• _EXERCISE BRIEF_: Copy the records below word for word. Stop after the line that contains "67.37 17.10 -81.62".

• _DATA RECORDS_:
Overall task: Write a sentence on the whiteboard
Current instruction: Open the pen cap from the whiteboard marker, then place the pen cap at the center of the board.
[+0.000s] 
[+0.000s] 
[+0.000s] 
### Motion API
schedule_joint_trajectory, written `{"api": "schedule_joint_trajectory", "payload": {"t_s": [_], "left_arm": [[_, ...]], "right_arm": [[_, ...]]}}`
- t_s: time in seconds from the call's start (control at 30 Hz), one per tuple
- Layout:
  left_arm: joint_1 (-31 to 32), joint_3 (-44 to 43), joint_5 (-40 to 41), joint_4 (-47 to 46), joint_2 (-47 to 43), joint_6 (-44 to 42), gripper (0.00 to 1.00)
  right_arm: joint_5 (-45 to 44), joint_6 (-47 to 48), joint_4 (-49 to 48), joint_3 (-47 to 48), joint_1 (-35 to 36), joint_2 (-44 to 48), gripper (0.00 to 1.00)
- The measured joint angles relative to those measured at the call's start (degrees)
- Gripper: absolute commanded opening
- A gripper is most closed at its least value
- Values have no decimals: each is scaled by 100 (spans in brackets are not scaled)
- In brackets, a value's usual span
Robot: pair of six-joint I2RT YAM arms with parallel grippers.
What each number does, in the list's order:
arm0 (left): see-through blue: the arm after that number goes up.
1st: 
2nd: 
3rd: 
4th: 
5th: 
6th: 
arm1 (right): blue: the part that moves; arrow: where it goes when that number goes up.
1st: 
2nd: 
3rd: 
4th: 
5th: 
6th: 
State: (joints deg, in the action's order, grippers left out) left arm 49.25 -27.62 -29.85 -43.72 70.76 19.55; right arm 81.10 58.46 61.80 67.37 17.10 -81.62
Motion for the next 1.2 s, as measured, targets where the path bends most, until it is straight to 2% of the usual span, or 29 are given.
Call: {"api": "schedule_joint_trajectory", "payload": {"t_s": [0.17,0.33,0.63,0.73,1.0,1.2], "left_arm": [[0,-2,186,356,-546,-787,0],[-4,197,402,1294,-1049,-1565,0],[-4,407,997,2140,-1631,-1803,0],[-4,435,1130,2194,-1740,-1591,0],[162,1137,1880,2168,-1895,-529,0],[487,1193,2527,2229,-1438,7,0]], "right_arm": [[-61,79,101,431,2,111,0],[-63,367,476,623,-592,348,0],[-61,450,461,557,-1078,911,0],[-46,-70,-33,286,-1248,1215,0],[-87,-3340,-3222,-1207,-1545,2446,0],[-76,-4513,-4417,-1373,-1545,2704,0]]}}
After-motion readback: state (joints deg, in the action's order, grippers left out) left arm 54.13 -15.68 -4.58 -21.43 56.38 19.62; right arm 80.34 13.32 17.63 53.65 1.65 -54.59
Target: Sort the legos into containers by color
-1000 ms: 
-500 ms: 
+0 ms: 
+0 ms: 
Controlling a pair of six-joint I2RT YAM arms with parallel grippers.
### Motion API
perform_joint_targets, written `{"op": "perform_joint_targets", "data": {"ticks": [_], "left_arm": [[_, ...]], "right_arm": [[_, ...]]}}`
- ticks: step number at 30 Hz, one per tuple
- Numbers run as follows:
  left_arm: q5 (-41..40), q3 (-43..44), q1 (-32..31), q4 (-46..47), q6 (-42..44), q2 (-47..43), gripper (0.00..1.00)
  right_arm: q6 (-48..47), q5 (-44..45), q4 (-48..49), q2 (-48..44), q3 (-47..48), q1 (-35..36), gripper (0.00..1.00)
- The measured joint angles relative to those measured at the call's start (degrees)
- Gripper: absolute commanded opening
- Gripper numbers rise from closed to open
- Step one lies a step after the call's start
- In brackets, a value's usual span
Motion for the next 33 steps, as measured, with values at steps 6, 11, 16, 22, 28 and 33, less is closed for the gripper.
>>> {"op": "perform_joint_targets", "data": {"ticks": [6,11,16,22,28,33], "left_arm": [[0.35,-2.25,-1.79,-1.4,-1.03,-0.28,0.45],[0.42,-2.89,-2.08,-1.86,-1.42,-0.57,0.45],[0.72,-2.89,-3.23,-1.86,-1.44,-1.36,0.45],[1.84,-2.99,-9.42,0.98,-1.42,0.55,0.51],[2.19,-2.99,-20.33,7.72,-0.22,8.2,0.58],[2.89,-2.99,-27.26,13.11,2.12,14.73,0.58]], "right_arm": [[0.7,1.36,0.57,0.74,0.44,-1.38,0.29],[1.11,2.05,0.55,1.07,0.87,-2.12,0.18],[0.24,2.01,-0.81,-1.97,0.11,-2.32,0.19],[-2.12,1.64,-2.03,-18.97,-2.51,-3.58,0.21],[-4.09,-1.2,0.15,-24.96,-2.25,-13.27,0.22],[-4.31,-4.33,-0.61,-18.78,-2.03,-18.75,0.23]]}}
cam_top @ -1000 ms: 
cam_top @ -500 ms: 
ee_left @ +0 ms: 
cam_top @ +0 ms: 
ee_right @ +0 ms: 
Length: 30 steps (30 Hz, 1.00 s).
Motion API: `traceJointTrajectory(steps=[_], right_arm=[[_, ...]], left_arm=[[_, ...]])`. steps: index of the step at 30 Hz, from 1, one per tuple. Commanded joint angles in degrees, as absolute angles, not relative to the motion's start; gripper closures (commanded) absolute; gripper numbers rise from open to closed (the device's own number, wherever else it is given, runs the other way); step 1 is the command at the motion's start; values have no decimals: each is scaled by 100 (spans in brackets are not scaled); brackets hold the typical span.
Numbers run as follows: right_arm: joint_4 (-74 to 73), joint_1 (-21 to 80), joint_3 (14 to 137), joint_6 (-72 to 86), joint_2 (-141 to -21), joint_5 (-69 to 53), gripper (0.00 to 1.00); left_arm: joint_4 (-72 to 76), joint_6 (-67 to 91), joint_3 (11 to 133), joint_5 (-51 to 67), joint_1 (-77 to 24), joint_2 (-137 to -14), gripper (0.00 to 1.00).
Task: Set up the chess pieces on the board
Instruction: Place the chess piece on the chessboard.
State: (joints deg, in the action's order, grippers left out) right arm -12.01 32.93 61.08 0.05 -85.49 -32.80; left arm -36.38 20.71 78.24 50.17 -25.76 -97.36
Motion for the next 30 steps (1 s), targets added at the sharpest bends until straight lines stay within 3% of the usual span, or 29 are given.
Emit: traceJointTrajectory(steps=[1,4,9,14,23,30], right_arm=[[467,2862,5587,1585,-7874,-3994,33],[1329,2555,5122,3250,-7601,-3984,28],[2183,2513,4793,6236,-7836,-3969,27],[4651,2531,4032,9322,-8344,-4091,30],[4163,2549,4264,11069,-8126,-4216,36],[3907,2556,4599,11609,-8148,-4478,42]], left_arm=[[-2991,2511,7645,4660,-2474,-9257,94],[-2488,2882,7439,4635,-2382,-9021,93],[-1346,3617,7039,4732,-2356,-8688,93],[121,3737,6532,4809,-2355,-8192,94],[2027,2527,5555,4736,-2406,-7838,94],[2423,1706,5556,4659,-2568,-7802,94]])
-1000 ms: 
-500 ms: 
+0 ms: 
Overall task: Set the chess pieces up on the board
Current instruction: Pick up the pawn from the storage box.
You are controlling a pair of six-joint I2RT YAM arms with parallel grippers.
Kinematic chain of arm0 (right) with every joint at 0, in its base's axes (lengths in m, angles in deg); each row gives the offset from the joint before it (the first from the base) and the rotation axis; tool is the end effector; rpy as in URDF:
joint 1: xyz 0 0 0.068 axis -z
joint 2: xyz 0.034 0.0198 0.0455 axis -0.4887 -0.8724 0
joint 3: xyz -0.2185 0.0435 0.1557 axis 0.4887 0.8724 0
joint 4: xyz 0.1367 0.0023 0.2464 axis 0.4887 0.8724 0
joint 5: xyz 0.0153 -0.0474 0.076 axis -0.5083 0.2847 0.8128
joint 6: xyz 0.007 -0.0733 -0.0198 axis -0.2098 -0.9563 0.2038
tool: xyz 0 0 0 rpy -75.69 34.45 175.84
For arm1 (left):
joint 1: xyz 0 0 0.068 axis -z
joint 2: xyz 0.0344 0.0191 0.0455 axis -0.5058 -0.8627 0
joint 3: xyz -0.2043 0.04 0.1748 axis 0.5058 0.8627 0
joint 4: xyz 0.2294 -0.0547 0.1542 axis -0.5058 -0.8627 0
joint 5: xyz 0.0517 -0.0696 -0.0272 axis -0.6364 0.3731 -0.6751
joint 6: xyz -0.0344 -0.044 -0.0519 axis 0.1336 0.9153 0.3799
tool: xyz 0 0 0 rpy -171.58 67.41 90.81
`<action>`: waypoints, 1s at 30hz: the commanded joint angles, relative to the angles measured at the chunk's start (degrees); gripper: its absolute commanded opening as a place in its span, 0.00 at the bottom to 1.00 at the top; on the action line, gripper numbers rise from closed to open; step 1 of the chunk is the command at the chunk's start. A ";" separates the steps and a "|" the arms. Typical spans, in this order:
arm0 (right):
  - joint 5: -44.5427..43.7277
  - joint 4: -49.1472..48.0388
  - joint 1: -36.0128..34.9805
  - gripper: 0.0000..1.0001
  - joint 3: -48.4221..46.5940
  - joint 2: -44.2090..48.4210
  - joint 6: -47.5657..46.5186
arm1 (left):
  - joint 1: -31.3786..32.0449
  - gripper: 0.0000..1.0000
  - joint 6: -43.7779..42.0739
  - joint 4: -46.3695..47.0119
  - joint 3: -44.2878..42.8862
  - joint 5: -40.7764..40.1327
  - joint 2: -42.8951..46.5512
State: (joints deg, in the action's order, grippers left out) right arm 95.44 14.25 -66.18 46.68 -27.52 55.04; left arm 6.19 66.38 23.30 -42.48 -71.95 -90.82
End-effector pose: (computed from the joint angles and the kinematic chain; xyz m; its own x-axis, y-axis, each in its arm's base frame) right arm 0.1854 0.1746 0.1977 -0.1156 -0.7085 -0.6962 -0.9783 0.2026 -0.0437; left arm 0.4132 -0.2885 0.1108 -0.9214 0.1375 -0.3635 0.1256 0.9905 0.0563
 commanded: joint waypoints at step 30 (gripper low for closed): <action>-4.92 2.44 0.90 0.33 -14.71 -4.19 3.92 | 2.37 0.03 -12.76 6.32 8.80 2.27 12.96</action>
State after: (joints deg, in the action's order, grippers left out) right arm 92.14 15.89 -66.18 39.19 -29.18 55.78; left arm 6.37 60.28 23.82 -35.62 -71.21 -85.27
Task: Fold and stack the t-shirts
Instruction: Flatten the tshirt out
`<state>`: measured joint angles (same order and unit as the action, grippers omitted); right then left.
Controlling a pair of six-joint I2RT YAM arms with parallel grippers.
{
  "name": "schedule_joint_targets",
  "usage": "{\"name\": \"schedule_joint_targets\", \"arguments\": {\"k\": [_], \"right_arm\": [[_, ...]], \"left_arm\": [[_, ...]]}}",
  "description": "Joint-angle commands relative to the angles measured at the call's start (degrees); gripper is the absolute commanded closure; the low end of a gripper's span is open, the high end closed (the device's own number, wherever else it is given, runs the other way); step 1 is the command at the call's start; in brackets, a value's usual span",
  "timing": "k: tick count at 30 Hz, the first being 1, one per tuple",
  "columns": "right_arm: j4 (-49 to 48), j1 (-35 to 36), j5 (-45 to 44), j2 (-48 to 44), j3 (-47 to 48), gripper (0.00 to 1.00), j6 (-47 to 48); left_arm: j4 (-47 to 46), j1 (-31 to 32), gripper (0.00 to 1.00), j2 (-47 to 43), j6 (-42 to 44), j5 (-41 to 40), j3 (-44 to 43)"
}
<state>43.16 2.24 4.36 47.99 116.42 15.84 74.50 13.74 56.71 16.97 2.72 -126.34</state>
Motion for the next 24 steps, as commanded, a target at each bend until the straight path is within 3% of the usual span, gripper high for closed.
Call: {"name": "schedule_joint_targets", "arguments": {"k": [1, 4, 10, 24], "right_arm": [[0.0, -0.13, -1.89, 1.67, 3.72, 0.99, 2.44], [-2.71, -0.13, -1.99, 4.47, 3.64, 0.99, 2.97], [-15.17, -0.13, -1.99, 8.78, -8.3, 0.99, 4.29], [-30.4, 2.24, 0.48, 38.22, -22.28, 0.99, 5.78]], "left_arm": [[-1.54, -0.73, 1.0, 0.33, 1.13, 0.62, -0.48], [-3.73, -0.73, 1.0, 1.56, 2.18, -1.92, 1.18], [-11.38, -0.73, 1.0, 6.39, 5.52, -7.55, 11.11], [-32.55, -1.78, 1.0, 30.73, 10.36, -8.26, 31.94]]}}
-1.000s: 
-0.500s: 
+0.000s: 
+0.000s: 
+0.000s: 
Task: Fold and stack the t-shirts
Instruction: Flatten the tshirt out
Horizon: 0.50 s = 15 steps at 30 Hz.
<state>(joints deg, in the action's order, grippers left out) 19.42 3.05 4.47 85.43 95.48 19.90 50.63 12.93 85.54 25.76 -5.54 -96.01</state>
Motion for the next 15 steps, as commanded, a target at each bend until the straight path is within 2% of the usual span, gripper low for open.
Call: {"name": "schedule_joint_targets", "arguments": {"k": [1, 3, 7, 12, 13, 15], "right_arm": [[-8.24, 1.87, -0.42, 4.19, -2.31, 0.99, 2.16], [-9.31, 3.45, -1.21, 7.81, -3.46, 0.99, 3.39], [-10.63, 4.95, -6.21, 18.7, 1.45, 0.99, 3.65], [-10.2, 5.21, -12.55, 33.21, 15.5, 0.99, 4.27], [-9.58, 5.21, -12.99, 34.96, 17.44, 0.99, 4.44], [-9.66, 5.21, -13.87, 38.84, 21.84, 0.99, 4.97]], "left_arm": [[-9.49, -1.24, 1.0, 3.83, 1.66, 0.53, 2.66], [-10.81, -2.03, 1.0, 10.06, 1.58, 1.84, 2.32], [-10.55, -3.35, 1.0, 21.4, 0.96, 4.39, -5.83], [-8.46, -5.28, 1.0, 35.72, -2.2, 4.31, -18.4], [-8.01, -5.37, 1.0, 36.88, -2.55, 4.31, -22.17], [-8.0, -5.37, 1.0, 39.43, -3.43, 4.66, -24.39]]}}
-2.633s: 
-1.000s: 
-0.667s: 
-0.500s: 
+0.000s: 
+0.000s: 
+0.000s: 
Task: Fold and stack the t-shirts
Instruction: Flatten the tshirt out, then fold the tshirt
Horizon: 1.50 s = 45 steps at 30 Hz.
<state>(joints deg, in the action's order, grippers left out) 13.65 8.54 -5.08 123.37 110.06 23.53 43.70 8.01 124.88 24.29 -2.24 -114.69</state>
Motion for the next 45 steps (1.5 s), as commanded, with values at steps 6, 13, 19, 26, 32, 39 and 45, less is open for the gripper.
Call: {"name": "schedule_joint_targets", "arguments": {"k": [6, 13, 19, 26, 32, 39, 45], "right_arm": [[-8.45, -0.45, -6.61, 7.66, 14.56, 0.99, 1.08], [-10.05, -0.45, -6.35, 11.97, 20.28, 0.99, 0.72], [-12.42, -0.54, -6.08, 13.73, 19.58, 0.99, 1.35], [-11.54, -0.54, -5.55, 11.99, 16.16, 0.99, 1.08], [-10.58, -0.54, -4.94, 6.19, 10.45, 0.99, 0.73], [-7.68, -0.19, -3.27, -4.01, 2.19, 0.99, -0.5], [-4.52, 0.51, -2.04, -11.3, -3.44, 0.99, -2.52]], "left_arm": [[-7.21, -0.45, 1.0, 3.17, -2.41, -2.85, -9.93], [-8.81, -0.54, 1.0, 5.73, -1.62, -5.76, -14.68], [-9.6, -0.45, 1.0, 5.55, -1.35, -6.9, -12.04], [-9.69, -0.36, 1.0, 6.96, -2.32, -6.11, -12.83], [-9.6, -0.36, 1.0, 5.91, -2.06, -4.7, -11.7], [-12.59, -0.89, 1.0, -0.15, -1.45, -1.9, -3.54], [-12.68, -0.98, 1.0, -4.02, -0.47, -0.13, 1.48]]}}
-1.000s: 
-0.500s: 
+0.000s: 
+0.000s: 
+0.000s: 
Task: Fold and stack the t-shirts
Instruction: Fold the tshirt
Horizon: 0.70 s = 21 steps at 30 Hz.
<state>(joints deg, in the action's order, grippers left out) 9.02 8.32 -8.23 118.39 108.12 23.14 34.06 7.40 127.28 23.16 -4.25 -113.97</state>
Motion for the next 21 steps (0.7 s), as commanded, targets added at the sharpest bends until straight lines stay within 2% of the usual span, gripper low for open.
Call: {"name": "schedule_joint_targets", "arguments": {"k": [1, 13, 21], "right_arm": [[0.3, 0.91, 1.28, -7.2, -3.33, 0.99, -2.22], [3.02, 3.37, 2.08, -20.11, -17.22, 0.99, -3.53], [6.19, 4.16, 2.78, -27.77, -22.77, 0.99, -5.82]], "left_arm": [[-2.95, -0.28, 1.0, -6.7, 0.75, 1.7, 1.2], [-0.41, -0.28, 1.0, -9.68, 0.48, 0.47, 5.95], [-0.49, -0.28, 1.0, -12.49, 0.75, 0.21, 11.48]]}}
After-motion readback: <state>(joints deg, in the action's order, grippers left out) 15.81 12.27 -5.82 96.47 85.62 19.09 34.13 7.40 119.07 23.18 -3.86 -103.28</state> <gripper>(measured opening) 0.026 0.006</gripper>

• _EXERCISE ANSWER_:
Overall task: Write a sentence on the whiteboard
Current instruction: Open the pen cap from the whiteboard marker, then place the pen cap at the center of the board.
[+0.000s] 
[+0.000s] 
[+0.000s] 
### Motion API
schedule_joint_trajectory, written `{"api": "schedule_joint_trajectory", "payload": {"t_s": [_], "left_arm": [[_, ...]], "right_arm": [[_, ...]]}}`
- t_s: time in seconds from the call's start (control at 30 Hz), one per tuple
- Layout:
  left_arm: joint_1 (-31 to 32), joint_3 (-44 to 43), joint_5 (-40 to 41), joint_4 (-47 to 46), joint_2 (-47 to 43), joint_6 (-44 to 42), gripper (0.00 to 1.00)
  right_arm: joint_5 (-45 to 44), joint_6 (-47 to 48), joint_4 (-49 to 48), joint_3 (-47 to 48), joint_1 (-35 to 36), joint_2 (-44 to 48), gripper (0.00 to 1.00)
- The measured joint angles relative to those measured at the call's start (degrees)
- Gripper: absolute commanded opening
- A gripper is most closed at its least value
- Values have no decimals: each is scaled by 100 (spans in brackets are not scaled)
- In brackets, a value's usual span
Robot: pair of six-joint I2RT YAM arms with parallel grippers.
What each number does, in the list's order:
arm0 (left): see-through blue: the arm after that number goes up.
1st: 
2nd: 
3rd: 
4th: 
5th: 
6th: 
arm1 (right): blue: the part that moves; arrow: where it goes when that number goes up.
1st: 
2nd: 
3rd: 
4th: 
5th: 
6th: 
State: (joints deg, in the action's order, grippers left out) left arm 49.25 -27.62 -29.85 -43.72 70.76 19.55; right arm 81.10 58.46 61.80 67.37 17.10 -81.62

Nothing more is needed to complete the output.